# Found Pigeon



## faerie (Oct 7, 2009)

Hello everyone!
I found a pigeon with a red band with the numbers and lettering 530 WCS 2006. where can I go to find the owner?


----------



## Naunnie (Sep 2, 2009)

Hello Faerie. It's helps to post what area your in. Could speed up the process of locating the owner. A member might know someone with a loft nearby. Do you have the bird in custody? How is it doing? someone will reply back soon. Hang on.


----------



## faerie (Oct 7, 2009)

Hello Naunnie, thank you for replying. Sorry about that. I am in the high desert in So. Cal. Yes I got the bird in custody and it did eat some bird feed. I did not see her (assuming she's a girl) drink yet. She seems exhausted but is overall in pretty good condition. Right now she is sleeping comfortably. =)


----------



## faerie (Oct 7, 2009)

A little update, I saw her drink and polish her feathers so that is great. I am a little worried with night coming where to put her. I got her in a large parrot cage (without a parrot of course) on our back patio. Should I leave her there overnight? I cannot take the bird into the house due to my son's asthma. It will be chilly so would it be good to wrap the cage with a blanket?


----------



## Birdmom4ever (Jan 14, 2003)

Thank you for helping this lost pigeon. She should be fine outside temperature-wise (pigeons are very hardy) but I'm a little concerned about a predator reaching through the bars. Raccoons can get their paws through anything bigger than 1/2" square. Covering the whole cage with a blanket is a good idea. It will keep drafts off of her, too.


----------



## Charis (Feb 11, 2007)

Do you have a garage where you can put the cage? Leaving her outside isn't a good idea even if you cover the cage with a blanket.


----------



## TAWhatley (Mar 6, 2001)

Hi Faerie and welcome to Pigeon-Talk. If you would kindly private message me your phone # and city, I will try to find a place for this pigeon. Bless you for taking it in! I'm all the way down in Lake Forest in South Orange County, but I think I can find some help closer to you. Please contact me. If there are no additional letters or numbers on the band from what you have posted, then I don't know how to trace this band. If there are some additional letters or numbers, please post them.

Terry


----------



## faerie (Oct 7, 2009)

Hello everyone.

Thanks for the help, advice and welcome, I appreciate it a lot.

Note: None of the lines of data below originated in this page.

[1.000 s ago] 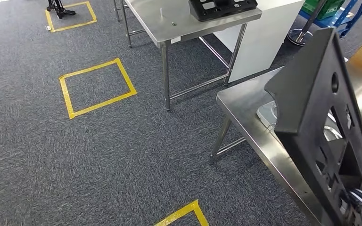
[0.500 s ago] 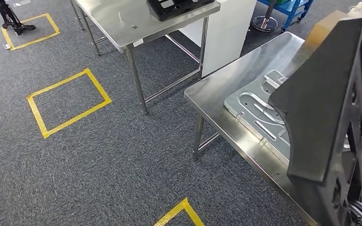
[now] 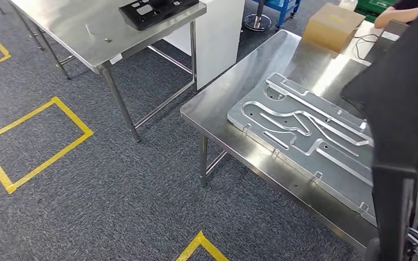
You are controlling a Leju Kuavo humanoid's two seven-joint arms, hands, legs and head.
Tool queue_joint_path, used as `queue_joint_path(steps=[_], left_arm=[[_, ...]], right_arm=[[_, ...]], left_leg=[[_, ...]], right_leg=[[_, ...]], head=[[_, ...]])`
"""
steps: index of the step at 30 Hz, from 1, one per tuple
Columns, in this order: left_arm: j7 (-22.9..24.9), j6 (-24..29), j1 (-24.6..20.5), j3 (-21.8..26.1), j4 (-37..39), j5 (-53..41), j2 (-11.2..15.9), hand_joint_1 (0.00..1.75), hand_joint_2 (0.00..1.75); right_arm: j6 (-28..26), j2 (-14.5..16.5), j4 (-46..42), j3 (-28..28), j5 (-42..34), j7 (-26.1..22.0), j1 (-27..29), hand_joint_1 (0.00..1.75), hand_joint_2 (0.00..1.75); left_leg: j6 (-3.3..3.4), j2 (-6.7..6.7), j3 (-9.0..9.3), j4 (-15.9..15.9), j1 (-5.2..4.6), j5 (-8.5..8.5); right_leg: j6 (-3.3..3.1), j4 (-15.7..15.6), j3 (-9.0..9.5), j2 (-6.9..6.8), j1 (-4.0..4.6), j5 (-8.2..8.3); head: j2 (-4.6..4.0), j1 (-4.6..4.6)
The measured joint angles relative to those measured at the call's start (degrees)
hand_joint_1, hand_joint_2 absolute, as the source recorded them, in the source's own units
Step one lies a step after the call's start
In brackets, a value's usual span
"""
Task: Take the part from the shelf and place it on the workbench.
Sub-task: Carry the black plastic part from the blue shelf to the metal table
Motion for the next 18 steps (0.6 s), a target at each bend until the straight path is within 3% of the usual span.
queue_joint_path(steps=[2,3,4,5,6,7,9,11,13,14,16,18], left_arm=[[0.00,0.04,0.11,0.02,-0.03,0.02,0.03,0.00,1.75],[0.00,0.07,0.19,0.03,-0.04,0.02,0.05,0.00,1.75],[-0.01,0.09,0.26,0.04,-0.04,0.02,0.10,0.00,1.75],[-0.08,0.12,0.30,0.05,-0.04,0.04,0.15,0.00,1.75],[-0.28,0.15,0.31,0.09,-0.04,0.17,0.18,0.00,1.75],[-0.57,0.17,0.33,0.21,-0.04,0.34,0.19,0.00,1.75],[-1.24,0.15,0.39,0.56,-0.04,0.94,0.18,0.00,1.75],[-1.63,0.05,0.51,0.94,-0.04,1.52,0.21,0.00,1.75],[-1.81,-0.09,0.55,1.30,-0.05,1.87,0.28,0.00,1.75],[-1.85,-0.20,0.56,1.48,-0.08,2.04,0.32,0.00,1.75],[-1.98,-0.62,0.60,1.85,-0.15,2.35,0.33,0.00,1.75],[-2.27,-1.07,0.65,2.14,-0.19,2.54,0.37,0.00,1.75]], right_arm=[[0.00,-0.95,0.22,0.64,-0.24,1.52,-0.01,1.75,1.75],[0.00,-1.34,0.36,0.85,-0.48,2.09,-0.05,1.75,1.75],[0.00,-1.62,0.50,0.91,-0.81,2.45,-0.04,1.75,1.75],[0.00,-1.91,0.64,0.91,-1.22,2.75,0.05,1.75,1.75],[0.00,-2.18,0.75,0.91,-1.65,3.00,0.20,1.75,1.75],[0.00,-2.43,0.82,0.91,-2.04,3.16,0.35,1.75,1.75],[0.00,-2.83,0.87,0.91,-2.54,3.30,0.58,1.75,1.75],[0.00,-3.05,0.89,0.91,-2.69,3.30,0.71,1.75,1.75],[0.00,-3.19,0.88,0.91,-2.58,3.30,0.97,1.75,1.75],[0.00,-3.24,0.87,0.91,-2.43,3.30,1.13,1.75,1.75],[-0.01,-3.33,0.85,0.92,-1.93,3.31,1.26,1.75,1.75],[-0.01,-3.35,0.87,0.93,-1.58,3.37,1.21,1.75,1.75]], left_leg=[[0.46,1.55,0.27,-0.44,0.02,0.23],[0.56,2.34,0.28,-0.48,-0.06,0.20],[0.59,3.13,0.29,-0.47,-0.15,0.08],[0.60,3.92,0.38,-0.47,-0.21,-0.10],[0.58,4.66,0.56,-0.47,-0.23,-0.33],[0.54,5.38,0.87,-0.48,-0.24,-0.62],[0.27,6.63,1.61,-0.52,-0.36,-1.25],[-0.27,7.64,2.06,-0.60,-0.54,-1.81],[-0.79,8.66,2.47,-0.88,-0.71,-2.17],[-1.06,8.58,2.70,-0.84,-0.73,-2.44],[-1.63,6.41,1.91,1.64,-0.69,-4.12],[-2.05,3.64,-1.58,8.62,-0.56,-7.45]], right_leg=[[0.50,4.99,-2.40,-3.89,0.06,-2.71],[0.72,8.69,-4.27,-5.01,-0.07,-4.38],[0.85,12.05,-5.99,-5.41,-0.24,-5.51],[0.91,13.83,-6.95,-5.56,-0.36,-5.62],[0.90,13.56,-6.83,-5.68,-0.43,-4.69],[0.81,11.01,-5.50,-5.98,-0.42,-2.88],[0.19,3.27,-1.47,-8.06,0.07,0.22],[-0.68,-0.83,0.51,-9.50,0.75,0.88],[-1.27,-1.16,0.44,-8.54,0.96,0.70],[-1.49,-1.46,0.56,-7.90,0.77,0.75],[-1.98,-2.15,1.00,-6.74,0.25,0.87],[-2.41,-2.35,1.30,-5.59,0.00,0.80]], head=[[-0.01,0.43],[-0.01,0.63],[-0.01,0.62],[-0.01,0.65],[-0.01,0.65],[-0.01,0.67],[-0.01,0.68],[0.00,0.65],[-0.01,0.63],[-0.01,0.61],[-0.01,0.39],[-0.01,0.14]])
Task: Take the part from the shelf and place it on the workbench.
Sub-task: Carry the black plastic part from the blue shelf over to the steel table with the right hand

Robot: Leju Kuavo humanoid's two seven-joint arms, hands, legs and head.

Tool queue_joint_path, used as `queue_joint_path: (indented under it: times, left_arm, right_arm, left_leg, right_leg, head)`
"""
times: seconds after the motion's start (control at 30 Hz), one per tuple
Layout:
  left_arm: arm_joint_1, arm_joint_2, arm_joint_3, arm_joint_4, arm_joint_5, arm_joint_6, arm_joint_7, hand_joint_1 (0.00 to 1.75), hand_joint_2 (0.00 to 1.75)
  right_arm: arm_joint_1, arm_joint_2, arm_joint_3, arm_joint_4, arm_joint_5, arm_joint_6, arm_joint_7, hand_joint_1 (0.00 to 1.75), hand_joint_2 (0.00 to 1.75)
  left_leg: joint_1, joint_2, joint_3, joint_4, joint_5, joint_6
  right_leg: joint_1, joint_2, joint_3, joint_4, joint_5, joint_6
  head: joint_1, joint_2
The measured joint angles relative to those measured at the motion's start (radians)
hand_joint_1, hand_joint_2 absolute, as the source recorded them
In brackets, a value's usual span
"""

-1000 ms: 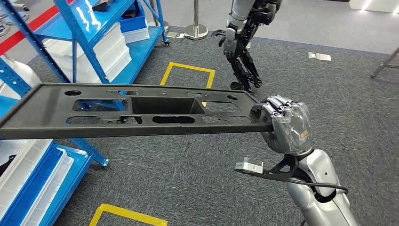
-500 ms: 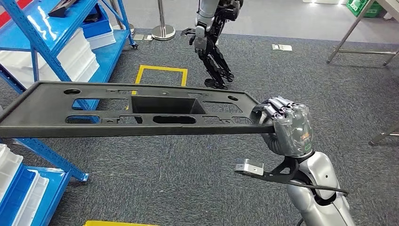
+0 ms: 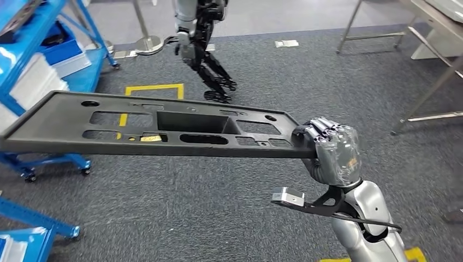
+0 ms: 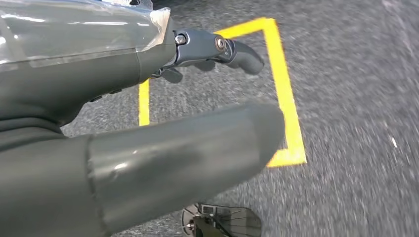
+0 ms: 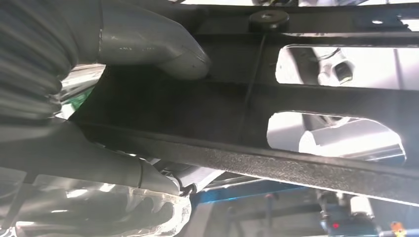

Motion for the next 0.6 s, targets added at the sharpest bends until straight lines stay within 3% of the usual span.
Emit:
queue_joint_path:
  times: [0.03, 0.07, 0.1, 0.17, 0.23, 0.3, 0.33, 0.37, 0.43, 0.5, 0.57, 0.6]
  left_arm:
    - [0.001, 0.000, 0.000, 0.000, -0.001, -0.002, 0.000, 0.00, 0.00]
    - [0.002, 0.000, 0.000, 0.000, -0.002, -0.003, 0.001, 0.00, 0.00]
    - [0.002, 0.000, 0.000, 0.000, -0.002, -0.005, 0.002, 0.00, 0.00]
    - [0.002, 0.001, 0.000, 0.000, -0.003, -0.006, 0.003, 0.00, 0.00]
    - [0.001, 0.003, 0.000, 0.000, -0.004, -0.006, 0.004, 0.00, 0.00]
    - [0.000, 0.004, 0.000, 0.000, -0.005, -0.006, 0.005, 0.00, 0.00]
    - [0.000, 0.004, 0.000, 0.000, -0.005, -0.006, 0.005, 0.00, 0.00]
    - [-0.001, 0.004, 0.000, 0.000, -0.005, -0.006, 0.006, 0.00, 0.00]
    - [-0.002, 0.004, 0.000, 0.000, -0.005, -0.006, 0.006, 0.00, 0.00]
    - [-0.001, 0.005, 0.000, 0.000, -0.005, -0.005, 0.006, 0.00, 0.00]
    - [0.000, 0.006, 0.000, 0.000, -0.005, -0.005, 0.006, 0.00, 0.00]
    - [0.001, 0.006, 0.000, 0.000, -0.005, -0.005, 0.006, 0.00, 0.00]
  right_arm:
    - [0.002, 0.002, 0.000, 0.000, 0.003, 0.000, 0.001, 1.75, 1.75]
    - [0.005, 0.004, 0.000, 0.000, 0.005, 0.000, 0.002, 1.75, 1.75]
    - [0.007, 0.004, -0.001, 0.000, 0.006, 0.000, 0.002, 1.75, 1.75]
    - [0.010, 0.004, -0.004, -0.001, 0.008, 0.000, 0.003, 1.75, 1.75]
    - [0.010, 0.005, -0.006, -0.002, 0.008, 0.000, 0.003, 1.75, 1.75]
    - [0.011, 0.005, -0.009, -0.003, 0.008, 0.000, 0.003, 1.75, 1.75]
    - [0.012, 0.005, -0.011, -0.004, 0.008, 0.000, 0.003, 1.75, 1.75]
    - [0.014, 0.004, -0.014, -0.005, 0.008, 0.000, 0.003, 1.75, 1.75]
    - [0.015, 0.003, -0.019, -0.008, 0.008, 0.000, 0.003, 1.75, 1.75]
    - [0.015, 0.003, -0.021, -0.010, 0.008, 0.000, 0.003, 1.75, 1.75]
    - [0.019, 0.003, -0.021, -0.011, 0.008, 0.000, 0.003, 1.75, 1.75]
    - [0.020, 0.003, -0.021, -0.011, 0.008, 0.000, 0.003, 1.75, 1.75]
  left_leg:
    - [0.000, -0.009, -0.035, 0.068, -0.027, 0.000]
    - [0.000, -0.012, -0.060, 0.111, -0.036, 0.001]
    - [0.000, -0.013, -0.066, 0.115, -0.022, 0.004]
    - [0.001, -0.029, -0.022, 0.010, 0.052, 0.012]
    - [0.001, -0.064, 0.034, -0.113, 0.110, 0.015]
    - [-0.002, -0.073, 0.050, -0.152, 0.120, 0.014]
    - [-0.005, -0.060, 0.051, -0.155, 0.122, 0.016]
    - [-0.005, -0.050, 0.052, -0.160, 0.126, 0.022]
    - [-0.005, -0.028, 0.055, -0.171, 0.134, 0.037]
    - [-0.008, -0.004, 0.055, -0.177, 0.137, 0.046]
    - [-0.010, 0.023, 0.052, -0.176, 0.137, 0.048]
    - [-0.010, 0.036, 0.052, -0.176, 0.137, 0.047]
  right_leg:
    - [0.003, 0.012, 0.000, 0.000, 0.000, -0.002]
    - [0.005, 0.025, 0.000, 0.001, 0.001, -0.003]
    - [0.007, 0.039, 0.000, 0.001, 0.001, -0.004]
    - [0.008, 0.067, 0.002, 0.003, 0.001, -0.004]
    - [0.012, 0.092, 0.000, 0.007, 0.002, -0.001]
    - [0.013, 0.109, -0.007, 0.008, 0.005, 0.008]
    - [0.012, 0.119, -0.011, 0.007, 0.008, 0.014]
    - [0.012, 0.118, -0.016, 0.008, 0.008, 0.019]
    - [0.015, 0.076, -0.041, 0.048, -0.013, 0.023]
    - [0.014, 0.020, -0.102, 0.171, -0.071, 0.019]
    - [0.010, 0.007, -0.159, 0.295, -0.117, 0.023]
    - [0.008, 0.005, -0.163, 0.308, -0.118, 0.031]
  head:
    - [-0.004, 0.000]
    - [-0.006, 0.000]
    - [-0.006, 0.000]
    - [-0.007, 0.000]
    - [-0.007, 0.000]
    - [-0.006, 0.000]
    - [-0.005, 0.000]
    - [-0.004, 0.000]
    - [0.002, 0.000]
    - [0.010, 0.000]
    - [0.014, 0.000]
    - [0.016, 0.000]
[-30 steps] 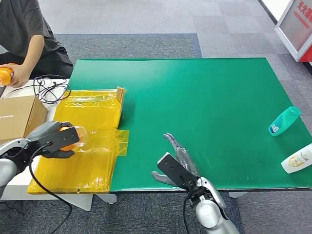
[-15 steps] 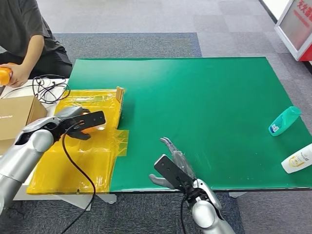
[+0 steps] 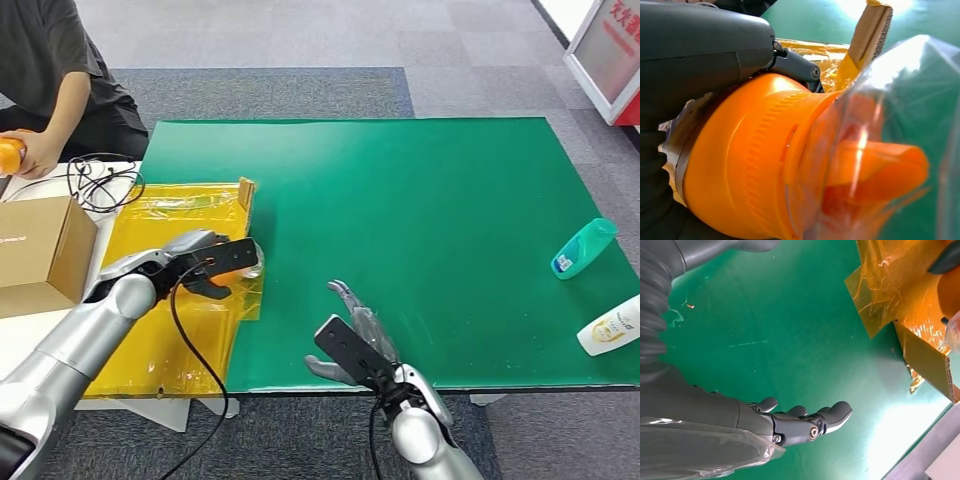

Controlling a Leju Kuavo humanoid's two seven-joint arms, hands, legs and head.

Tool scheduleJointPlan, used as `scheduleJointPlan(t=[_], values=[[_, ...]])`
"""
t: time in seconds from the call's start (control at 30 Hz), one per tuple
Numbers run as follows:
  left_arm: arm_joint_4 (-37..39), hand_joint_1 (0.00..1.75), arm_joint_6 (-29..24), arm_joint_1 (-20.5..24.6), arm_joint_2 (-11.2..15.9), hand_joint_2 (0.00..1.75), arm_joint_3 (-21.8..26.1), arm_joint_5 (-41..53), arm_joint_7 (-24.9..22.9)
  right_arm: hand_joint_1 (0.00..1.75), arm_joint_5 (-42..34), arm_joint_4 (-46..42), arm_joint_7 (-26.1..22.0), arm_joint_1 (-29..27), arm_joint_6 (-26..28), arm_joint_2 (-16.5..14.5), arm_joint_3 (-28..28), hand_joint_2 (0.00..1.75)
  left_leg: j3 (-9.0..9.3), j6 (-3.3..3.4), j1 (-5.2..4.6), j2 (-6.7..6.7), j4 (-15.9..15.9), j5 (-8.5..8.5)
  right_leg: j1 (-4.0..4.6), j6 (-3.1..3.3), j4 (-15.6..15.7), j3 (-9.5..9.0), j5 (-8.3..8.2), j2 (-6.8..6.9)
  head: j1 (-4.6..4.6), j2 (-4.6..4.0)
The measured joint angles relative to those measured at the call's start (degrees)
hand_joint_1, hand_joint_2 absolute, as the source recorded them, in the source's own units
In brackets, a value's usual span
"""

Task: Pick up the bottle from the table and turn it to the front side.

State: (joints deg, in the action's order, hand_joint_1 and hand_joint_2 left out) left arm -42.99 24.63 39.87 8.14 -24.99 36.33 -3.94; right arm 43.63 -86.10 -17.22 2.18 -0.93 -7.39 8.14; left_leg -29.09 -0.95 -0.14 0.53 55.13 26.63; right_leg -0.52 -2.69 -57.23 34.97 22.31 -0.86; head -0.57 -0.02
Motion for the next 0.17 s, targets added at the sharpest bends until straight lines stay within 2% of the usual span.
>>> scheduleJointPlan(t=[0.17], values=[[1.77, 1.61, -0.42, 0.31, -2.09, 1.75, -0.18, 0.05, 0.01, 0.0, 0.1, 0.57, -0.01, 0.64, -0.35, -0.08, 0.17, 1.75, 0.01, 0.0, 0.0, 0.0, 0.0, 0.0, -0.02, 0.0, 0.0, -0.03, 0.0, 0.0, -0.01, 0.0]])
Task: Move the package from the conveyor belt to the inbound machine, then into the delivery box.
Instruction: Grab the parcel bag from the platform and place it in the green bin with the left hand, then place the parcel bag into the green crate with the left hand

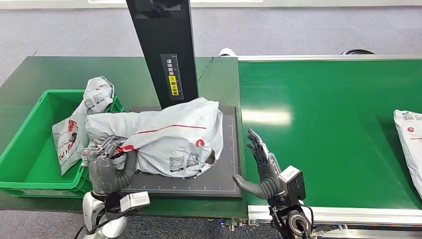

Terry, no that was all the info on the band. That's what got me stumped, I cannot identify her anywhere.

Lilly, as the kids dubbed her now, is doing awesome and is as sweet as can be. She is still very skinny but she has a good appetite and her poops are not watery at all. Last night we decided to clean out our backyard shed and we are now making it into a nice loft for her. I have made several calls around here and no one seems to be missing a pigeon. So we have decided to post some found flyers and if no one responds we will adopt her. We got feed and gravel for her and this weekend we'll get a better water bowl for her. Now it's been more than 30 years since I handled pigeons so I am a little rusty but I'm doing my best. =)

I will take a picture of her in a little bit to share.


----------



## Skyeking (Jan 17, 2003)

Well....bless your heart and I'm glad to hear you will offer the bird a home, if her home isn't locatable.

Sounds like she is doing well.

Thank you for the update.


----------



## faerie (Oct 7, 2009)

You're welcome Treesa.


Here she is


----------



## Birdmom4ever (Jan 14, 2003)

She's a cute little bird and I'm so glad you can make room for her. Definitely put her cage inside at night. When you said "parrot cage" I pictured heavier bars. I'm afraid a raccoon would have no trouble getting into that cage. I'm glad you have a shed you can convert to a loft.


----------



## Anarrowescape (Jan 6, 2004)

hey faerie. I believe the bird you have is a roller. Its also possible I may have found the owner of this bird. I am trying to find contact info for him though. He lives in ca and has rollers. I will let you know if I find anything for you.


----------



## Anarrowescape (Jan 6, 2004)

I have emailed two people about this bird. I will let you know anything as soon as they reply.


----------



## Anarrowescape (Jan 6, 2004)

This bird belongs to Marvin Parks. He is the president of west coast spinners (believe its a roller club). You can contact him at 310-952-1050. I tried calling to verify it was his got no answer and didn't go to a answer machine. Please let us know how it goes.


----------



## Birdmom4ever (Jan 14, 2003)

Great work, Robert!


----------



## faerie (Oct 7, 2009)

Thank you so much Robert for finding the owner. My husband will try and call him today. I have to say though the bird has flown quite a way here (reverse look-up) For now "Lilly" is doing great and loves her loft. She is eating and drinking well. Not sure how the kids will take it though when she has to go. =( Will keep updating how it goes!


----------



## Anarrowescape (Jan 6, 2004)

I was told the owner moved to texas so its possible he will let you keep it. Best of luck Robert.


----------



## faerie (Oct 7, 2009)

Anarrowescape said:


> I was told the owner moved to texas so its possible he will let you keep it. Best of luck Robert.


WOW! That would explain why we have not been able to contact him. I've been holding back making a runner for her, but now with this news we will get working on it today. I wish there was a way to let the original owner know she is doing well, and that she is loved and taken care of.

So on a side note, Lilly is doing GREAT!! She has gained weight and loves the kids. They are not allowed to grab her but she does come to the door when they are there watching her. She loves her feeding time and the way she's been going she will be rather spoiled. 

Thanks so much for helping out Robert.


----------



## TAWhatley (Mar 6, 2001)

Thank you you so much for taking this bird in! I think you are safe in assuming that this bird is now yours! Please keep us posted!

Terry


----------



## Mindy (Apr 2, 2009)

That is great that you kept this bird and gave it a home. Lets hope Marvin the previous owner didn't let all of his birds free since he has moved out of state. Lilly was a lucky bird to find you. mindy


----------